##### Recorded data #####

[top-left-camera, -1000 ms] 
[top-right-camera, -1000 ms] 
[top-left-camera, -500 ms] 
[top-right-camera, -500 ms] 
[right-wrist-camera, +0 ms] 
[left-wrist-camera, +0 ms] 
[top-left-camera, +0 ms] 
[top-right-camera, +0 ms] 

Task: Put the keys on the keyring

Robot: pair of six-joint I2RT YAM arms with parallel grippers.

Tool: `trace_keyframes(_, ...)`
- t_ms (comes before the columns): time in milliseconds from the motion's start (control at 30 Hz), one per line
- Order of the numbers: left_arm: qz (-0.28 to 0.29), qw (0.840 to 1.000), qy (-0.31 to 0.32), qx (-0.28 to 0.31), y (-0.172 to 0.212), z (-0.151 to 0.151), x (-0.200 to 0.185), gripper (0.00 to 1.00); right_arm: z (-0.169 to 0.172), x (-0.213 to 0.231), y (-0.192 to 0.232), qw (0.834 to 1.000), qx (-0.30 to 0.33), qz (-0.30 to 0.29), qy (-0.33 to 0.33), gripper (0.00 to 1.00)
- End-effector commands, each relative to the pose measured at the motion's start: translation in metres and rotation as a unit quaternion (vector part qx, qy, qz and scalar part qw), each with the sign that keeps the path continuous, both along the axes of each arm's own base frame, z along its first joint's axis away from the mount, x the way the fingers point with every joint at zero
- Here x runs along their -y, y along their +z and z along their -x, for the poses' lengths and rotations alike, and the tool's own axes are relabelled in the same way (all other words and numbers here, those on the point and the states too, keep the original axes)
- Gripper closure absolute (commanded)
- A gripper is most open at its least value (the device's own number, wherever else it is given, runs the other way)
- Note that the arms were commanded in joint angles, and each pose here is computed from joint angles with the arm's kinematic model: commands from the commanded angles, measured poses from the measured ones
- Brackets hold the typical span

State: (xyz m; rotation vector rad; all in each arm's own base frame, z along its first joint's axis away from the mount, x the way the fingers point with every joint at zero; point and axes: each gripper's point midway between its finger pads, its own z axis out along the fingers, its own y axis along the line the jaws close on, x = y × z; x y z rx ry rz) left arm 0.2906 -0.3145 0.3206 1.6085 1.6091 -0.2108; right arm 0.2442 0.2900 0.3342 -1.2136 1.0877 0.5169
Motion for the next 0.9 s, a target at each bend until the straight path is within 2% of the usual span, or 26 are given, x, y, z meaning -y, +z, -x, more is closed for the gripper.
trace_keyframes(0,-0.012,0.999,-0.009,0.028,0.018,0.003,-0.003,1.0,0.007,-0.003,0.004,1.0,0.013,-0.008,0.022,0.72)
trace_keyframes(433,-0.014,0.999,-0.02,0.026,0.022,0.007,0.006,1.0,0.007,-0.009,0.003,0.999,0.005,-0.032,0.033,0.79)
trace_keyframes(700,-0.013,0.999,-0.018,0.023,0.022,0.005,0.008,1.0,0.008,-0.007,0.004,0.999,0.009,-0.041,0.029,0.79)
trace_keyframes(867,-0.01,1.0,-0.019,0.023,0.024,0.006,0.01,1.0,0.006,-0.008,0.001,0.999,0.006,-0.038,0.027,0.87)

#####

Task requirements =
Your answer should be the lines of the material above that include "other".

Answer box =
- Here x runs along their -y, y along their +z and z along their -x, for the poses' lengths and rotations alike, and the tool's own axes are relabelled in the same way (all other words and numbers here, those on the point and the states too, keep the original axes)
- A gripper is most open at its least value (the device's own number, wherever else it is given, runs the other way)

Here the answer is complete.